Start at the line in the entries below that contains "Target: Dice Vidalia", stop at the line that contains "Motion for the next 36", and output exactly the lines in that span, both ends included.

START Material provided

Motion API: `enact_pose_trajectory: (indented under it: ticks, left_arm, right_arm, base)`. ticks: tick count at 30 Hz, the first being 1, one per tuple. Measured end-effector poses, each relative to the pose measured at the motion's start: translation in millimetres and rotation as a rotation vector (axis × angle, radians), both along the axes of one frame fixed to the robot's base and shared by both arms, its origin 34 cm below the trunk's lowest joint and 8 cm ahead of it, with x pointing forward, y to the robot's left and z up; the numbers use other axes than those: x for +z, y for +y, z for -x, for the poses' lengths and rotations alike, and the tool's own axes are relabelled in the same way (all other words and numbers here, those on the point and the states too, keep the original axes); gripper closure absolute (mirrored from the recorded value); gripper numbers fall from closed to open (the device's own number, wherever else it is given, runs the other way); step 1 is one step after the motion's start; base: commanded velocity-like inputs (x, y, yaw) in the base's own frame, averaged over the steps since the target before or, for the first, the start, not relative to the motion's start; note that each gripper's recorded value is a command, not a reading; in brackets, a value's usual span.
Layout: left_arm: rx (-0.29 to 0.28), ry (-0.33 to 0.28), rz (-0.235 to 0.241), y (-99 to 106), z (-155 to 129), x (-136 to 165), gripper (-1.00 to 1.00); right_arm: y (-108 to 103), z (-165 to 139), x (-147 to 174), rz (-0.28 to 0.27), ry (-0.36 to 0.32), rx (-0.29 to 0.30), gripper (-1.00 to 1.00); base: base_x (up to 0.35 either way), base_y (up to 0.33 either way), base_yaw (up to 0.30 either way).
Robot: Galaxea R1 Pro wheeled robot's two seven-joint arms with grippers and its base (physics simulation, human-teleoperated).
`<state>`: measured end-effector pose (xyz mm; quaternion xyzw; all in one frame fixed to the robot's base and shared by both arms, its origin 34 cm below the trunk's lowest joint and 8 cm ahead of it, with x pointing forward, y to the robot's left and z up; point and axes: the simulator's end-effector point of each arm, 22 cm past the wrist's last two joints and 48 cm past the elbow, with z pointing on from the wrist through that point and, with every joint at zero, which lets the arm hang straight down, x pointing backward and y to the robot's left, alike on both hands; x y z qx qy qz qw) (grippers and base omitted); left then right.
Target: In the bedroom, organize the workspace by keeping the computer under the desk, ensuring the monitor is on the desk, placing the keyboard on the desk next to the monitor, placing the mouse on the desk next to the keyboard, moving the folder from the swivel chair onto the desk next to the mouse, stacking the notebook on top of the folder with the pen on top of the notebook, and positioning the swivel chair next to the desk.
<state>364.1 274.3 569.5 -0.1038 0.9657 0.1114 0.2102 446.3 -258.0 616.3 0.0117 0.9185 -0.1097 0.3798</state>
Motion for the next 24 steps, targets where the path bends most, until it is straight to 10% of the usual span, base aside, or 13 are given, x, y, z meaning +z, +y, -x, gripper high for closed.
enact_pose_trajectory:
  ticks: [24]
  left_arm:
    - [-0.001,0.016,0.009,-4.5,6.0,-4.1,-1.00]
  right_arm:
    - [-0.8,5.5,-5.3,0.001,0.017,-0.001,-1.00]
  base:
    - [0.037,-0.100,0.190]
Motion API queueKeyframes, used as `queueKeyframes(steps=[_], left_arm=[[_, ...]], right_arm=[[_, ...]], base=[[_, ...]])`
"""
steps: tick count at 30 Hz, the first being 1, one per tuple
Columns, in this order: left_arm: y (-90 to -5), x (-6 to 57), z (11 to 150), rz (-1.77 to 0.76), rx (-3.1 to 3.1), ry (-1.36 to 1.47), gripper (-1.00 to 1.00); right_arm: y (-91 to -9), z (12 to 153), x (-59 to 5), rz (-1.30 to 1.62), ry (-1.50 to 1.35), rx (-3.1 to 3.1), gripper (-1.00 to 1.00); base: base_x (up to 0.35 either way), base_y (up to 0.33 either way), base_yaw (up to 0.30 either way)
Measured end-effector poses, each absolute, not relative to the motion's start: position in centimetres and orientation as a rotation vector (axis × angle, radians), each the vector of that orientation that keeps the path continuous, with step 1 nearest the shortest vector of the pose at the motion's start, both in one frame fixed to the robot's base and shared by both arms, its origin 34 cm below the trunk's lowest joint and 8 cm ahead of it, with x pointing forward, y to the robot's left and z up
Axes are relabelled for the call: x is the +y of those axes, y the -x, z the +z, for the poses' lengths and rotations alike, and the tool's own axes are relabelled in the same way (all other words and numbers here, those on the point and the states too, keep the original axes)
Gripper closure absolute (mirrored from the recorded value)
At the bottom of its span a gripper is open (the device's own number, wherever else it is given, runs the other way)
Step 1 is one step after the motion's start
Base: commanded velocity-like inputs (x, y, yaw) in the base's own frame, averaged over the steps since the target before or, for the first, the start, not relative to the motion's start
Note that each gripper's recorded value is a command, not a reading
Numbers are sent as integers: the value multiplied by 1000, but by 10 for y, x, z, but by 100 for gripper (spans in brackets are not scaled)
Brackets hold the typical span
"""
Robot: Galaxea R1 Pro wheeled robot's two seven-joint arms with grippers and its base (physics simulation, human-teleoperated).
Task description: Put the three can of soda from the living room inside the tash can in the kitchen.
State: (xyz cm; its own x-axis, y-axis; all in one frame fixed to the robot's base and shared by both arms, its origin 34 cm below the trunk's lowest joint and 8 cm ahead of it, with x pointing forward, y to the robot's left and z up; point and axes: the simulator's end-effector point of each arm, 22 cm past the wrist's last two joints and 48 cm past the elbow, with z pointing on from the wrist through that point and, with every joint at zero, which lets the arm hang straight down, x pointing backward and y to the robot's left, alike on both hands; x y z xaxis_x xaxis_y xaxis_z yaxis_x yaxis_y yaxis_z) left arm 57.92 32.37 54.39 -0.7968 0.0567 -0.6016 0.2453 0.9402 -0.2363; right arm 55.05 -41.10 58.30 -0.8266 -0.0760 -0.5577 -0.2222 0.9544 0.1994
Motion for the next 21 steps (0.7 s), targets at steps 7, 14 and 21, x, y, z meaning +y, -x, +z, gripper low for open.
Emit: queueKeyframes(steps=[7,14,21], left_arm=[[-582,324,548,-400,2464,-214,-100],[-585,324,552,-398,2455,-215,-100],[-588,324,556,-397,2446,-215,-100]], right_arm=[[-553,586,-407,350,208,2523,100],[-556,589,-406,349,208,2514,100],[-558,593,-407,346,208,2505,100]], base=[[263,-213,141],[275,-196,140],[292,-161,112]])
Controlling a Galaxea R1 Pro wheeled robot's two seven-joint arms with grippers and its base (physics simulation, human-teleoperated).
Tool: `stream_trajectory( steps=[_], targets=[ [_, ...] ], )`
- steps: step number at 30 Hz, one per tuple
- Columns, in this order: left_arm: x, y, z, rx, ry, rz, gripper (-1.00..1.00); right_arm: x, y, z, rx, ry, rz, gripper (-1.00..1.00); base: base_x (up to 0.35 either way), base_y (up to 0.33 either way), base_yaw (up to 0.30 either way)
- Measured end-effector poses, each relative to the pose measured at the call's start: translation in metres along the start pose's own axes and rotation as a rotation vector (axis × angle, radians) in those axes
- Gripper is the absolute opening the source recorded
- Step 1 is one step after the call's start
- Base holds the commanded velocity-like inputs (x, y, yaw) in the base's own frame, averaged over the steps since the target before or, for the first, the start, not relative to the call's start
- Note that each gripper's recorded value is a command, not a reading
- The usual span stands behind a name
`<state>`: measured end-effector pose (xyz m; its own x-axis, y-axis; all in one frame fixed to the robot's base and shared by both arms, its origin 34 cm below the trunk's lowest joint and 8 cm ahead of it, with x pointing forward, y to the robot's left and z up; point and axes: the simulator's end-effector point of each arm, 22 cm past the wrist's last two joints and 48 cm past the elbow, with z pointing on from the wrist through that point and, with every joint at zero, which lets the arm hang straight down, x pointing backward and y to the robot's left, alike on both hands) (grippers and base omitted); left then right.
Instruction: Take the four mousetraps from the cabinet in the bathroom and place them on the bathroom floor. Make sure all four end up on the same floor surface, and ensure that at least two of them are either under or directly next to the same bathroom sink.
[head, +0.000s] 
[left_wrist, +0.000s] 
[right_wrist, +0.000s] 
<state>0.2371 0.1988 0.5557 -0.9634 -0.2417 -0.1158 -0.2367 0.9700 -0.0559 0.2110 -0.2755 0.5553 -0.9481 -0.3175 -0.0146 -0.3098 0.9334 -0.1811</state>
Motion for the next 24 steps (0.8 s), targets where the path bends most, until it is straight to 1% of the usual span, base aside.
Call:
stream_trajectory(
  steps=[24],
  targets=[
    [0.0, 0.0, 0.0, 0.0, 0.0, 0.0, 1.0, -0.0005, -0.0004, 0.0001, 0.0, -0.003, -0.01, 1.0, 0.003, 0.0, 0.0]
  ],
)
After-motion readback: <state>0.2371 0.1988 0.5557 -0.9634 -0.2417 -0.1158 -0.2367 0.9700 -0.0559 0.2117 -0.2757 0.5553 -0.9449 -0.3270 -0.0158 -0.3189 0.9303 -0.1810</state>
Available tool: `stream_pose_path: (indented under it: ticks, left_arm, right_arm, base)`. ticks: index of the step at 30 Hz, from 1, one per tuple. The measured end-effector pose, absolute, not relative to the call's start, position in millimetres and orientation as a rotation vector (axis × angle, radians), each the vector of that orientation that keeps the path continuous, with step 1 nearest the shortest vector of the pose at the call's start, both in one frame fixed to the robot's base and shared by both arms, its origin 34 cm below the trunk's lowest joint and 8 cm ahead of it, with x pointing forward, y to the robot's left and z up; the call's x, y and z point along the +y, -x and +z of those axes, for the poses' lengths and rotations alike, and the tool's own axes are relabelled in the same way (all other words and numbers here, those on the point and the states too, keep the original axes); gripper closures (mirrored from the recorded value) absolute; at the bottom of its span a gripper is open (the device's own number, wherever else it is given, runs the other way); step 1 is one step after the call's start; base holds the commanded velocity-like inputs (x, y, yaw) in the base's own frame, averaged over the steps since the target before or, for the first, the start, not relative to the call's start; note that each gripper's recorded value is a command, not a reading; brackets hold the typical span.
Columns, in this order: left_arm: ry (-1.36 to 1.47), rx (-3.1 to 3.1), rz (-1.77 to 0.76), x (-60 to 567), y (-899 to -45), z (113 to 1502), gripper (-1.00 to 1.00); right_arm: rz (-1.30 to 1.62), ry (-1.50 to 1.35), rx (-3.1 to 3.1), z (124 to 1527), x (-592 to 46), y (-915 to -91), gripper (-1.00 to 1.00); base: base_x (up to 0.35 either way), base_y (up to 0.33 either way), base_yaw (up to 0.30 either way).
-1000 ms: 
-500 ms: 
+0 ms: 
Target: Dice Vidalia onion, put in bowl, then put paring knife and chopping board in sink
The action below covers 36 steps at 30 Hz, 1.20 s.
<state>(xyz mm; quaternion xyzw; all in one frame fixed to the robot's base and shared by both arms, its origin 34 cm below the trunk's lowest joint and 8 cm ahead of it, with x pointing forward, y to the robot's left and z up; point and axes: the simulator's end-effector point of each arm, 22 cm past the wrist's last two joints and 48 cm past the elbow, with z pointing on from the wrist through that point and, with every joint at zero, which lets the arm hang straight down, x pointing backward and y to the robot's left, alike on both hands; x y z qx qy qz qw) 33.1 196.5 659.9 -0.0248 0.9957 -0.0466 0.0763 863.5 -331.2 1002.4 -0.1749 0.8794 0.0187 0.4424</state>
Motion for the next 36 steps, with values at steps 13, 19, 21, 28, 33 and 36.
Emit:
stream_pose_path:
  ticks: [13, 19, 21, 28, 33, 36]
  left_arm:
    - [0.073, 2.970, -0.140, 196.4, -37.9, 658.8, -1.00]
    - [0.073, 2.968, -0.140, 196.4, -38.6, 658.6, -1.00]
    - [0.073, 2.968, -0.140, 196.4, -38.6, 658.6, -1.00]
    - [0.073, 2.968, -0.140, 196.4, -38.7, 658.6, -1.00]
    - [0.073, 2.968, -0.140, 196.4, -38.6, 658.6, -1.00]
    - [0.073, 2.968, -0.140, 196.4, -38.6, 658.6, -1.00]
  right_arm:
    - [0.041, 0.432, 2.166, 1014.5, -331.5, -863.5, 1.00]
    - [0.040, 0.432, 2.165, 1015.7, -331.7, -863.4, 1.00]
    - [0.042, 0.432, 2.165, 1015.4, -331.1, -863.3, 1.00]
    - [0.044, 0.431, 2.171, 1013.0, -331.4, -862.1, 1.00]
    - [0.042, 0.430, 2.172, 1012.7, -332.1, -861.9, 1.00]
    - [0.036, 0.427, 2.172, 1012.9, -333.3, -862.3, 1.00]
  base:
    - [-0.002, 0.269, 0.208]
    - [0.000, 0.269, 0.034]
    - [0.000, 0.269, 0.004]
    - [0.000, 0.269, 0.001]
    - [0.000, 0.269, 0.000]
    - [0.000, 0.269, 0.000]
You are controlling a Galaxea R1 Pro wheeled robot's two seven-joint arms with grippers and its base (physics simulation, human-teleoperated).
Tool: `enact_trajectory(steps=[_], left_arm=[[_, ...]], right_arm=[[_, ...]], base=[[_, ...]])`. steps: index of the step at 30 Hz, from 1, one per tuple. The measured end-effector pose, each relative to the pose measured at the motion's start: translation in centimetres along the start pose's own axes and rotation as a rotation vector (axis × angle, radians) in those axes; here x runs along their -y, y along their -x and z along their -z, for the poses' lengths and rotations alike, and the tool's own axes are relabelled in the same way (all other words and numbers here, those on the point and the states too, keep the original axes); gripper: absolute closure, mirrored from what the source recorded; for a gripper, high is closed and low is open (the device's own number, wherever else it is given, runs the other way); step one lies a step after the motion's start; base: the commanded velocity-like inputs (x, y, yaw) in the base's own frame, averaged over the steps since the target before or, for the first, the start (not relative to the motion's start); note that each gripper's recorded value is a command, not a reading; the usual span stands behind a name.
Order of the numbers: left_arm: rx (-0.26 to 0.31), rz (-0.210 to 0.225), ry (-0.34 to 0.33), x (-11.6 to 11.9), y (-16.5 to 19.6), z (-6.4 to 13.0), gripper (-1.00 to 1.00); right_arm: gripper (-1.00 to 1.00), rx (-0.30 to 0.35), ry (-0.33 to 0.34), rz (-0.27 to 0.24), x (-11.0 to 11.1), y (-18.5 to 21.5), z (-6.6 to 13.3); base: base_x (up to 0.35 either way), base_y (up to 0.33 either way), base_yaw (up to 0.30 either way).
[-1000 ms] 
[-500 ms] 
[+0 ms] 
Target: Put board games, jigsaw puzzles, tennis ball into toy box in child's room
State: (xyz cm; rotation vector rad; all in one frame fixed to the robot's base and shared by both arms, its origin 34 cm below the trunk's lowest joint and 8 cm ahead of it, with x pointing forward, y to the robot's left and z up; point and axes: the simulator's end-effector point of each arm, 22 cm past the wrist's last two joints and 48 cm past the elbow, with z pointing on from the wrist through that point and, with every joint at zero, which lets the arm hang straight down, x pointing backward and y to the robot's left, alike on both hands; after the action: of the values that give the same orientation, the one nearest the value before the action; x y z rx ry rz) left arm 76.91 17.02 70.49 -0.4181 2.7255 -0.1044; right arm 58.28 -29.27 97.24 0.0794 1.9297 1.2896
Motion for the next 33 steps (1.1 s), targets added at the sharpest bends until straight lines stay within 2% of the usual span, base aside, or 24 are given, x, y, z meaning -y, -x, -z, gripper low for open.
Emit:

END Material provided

Response to this task
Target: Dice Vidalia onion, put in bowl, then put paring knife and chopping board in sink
The action below covers 36 steps at 30 Hz, 1.20 s.
<state>(xyz mm; quaternion xyzw; all in one frame fixed to the robot's base and shared by both arms, its origin 34 cm below the trunk's lowest joint and 8 cm ahead of it, with x pointing forward, y to the robot's left and z up; point and axes: the simulator's end-effector point of each arm, 22 cm past the wrist's last two joints and 48 cm past the elbow, with z pointing on from the wrist through that point and, with every joint at zero, which lets the arm hang straight down, x pointing backward and y to the robot's left, alike on both hands; x y z qx qy qz qw) 33.1 196.5 659.9 -0.0248 0.9957 -0.0466 0.0763 863.5 -331.2 1002.4 -0.1749 0.8794 0.0187 0.4424</state>
Motion for the next 36 steps, with values at steps 13, 19, 21, 28, 33 and 36.

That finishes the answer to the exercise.